I’m hurting, I’m worried, have lingering doubt
I guess that I really should check this thing out.”
I did and the doc said, “Sadly it’s true,
That nobody’s perfect and that includes you…”
So starts my tale about life’s infinite ironies. This past week, I, “the doctor,” became “the patient.” My story is classic, mundane, full of denial, of physician and male hubris that it merits telling again. Like Christmas tales, there are stories that are told over and over again hoping that lessons will be learned, knowing they might not. I was lucky. I was granted a pass from catastrophe and this favor was handed to me by my medical colleagues and all who supported me.
My story began six months ago while playing doubles tennis with friends. Suddenly I felt the classic symptoms of chest pain. “This is ‘textbook’ heart pain,” I thought. “A squeezing/pressure sensation dead center in the chest.” Running for shots made the pain worse and stalling between points helped. My friends soon noticed a change in my behavior.

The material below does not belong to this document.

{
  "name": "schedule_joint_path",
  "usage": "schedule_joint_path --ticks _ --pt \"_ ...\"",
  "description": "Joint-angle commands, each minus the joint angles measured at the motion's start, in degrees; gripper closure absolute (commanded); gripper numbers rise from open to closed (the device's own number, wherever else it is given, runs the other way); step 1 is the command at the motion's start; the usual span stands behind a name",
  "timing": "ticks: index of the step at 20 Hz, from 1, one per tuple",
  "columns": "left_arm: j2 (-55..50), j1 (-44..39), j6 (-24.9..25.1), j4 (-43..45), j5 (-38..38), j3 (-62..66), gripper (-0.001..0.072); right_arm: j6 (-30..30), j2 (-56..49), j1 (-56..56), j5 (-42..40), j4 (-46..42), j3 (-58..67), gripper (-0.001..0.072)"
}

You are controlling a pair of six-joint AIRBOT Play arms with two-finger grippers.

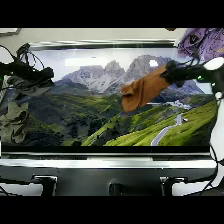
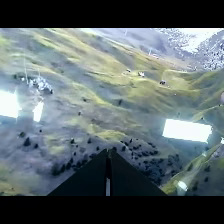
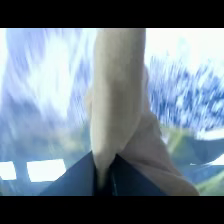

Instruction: Fold the clothes and pants, and hang the long-sleeved shirts on hangers.

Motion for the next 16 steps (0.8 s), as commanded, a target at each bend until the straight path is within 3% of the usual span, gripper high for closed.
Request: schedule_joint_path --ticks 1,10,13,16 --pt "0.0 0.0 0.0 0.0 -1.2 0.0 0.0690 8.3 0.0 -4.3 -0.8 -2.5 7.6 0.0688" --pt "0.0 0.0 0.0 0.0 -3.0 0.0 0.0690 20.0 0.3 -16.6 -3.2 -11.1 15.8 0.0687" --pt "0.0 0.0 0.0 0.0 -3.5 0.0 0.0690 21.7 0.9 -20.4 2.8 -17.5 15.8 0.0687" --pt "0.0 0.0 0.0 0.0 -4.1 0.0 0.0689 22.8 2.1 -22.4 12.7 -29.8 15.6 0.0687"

To my chagrin, they refused to keep playing. Instead, they wanted to call for help. Indignant, I informed them that the chest pain was caused by my binge-eating potato chips before the match – a fact only a doctor could know. The sweating was clearly from playing. I was younger and healthier than anyone there. The pain subsided while we relaxed and joked about “the silly doctor who thinks he doesn’t need help.”

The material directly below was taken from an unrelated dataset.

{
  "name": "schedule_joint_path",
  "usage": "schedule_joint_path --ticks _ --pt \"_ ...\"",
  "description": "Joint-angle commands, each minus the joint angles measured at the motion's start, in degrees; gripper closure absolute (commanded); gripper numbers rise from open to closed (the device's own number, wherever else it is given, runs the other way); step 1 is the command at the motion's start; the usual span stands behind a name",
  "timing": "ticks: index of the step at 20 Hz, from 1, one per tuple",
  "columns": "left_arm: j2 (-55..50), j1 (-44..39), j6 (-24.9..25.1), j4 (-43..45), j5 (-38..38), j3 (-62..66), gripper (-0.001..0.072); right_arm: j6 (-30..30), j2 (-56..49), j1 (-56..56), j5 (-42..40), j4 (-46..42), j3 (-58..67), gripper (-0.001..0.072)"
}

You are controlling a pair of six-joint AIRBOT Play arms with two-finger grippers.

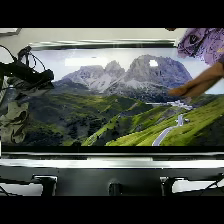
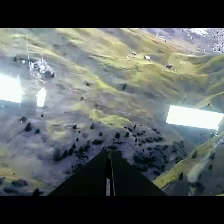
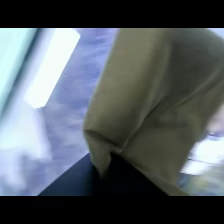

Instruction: Fold the clothes and pants, and hang the long-sleeved shirts on hangers.

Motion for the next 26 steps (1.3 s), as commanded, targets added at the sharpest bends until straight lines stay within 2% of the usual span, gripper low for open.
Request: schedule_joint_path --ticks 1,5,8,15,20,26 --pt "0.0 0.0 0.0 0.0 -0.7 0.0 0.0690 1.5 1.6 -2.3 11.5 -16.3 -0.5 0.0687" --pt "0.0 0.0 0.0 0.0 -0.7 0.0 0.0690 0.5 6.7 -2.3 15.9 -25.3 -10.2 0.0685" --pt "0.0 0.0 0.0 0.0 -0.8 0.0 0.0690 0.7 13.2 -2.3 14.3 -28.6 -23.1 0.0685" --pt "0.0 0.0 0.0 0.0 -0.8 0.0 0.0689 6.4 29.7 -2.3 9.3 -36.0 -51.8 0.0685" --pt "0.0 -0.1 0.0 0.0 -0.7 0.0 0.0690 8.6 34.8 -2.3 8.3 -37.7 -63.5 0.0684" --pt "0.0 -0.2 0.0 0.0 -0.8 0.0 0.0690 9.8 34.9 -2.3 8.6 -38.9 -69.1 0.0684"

In the next week, the discomfort returned often when I exercised, which I regularly do, including jogging, biking, swimming, and weekly ice hockey and tennis matches. Every activity provoked the pain. “Stupid acid reflux!” I thought, contemplating giving up my favorite vice –coffee. Keeping the secret from my wife was easy; she was traveling for business.
Over the next several days I started aspirin, checked my blood pressure (BP) regularly, drew my cholesterol, rechecked my weight. All were normal. Finally I plugged myself into an electrocardiogram (EKG), with the “nonspecific changes” results not reassuring me. I went to a colleague for a stress echocardiogram, and passed. “See!” I congratulated myself. “It was just reflux.”
For five months, all went well, with no memorable pain. But on December 10 “the reflux” came back. On the sly, I restarted aspirin, pulled out the home BP monitor again, and considered cholesterol-lowering drugs “just in case.”
Saturday night into early Sunday morning I played ice hockey. This time the pain was worse. With my team short on substitutes, I played the entire game. I dropped into bed exhausted and pain free at 2 a.m., only to be nagged throughout the night with persistent discomfort. I nearly slept through a morning meeting with a medical colleague at Starbucks. To avoid increasing my “reflux” pain, I passed on coffee.
By noon, a feeling of overwhelming inadequacy enveloped me. I withdrew, and my wife, Sara, asked what was wrong. I had to confess to her – and myself – of the reality of the pain in my chest. Sara coaxed my answers from me with non-judgmental techniques learned from years of experience.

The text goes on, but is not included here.